The clinical efficacy and safety of a drug is determined by its molecular properties and targets in humans. However, proteome-wide evaluation of all compounds in humans, or even animal models, is challenging. In this study, we present an unsupervised pretraining deep learning framework, named ImageMol, pretrained on 10 million unlabelled drug-like, bioactive molecules, to predict molecular targets of candidate compounds. The ImageMol framework is designed to pretrain chemical representations from unlabelled molecular images on the basis of local and global structural characteristics of molecules from pixels. We demonstrate high performance of ImageMol in evaluation of molecular properties (that is, the drug’s metabolism, brain penetration and toxicity) and molecular target profiles (that is, beta-secretase enzyme and kinases) across 51 benchmark datasets. ImageMol shows high accuracy in identifying anti-SARS-CoV-2 molecules across 13 high-throughput experimental datasets from the National Center for Advancing Translational Sciences. Via ImageMol, we identified candidate clinical 3C-like protease inhibitors for potential treatment of COVID-19.

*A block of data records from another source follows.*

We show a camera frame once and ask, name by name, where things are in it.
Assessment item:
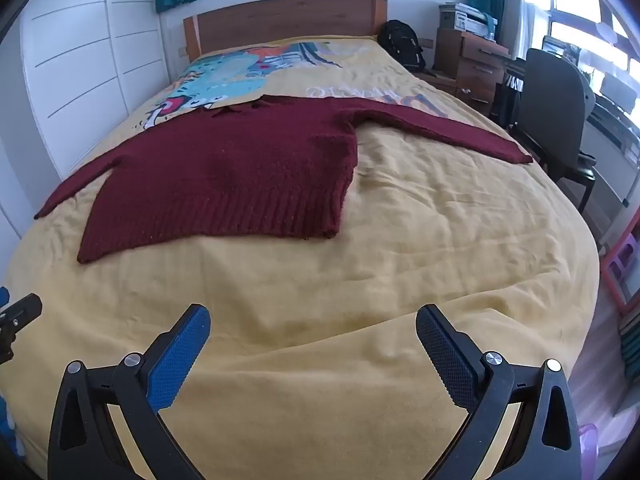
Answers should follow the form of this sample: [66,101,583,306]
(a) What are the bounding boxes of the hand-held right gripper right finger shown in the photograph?
[416,304,583,480]

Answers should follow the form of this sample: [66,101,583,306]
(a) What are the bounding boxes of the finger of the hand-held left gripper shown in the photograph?
[0,293,43,366]

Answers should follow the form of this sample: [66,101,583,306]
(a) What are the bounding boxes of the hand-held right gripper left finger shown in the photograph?
[47,304,211,480]

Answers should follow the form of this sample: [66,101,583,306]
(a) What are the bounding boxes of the maroon knitted sweater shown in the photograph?
[34,94,534,265]

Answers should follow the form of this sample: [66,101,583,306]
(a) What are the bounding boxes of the yellow printed blanket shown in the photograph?
[0,35,601,480]

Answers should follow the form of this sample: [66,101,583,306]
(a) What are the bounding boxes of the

药物的临床疗效和安全性取决于其在人体中的分子特性和靶点。然而，对人类甚至动物模型中的所有化合物进行蛋白质组范围的评估具有挑战性。在这项研究中，我们提出了一个名为 ImageMol 的无监督预训练深度学习框架，对 1000 万个未标记的类药物生物活性分子进行了预训练，以预测候选化合物的分子靶点。ImageMol 框架旨在根据来自像素的分子的局部和全局结构特征，从未标记的分子图像中预训练化学表征。我们展示了 ImageMol 在评估分子特性（即药物的代谢、脑渗透和毒性）和分子靶标概况（即，β-分泌酶和激酶）跨越 51 个基准数据集。ImageMol 在国家转化科学推进中心的 13 个高通量实验数据集中显示了识别抗 SARS-CoV-2 分子的高精度。通过 ImageMol，我们确定了用于潜在治疗 COVID-19 的候选临床 3C 样蛋白酶抑制剂。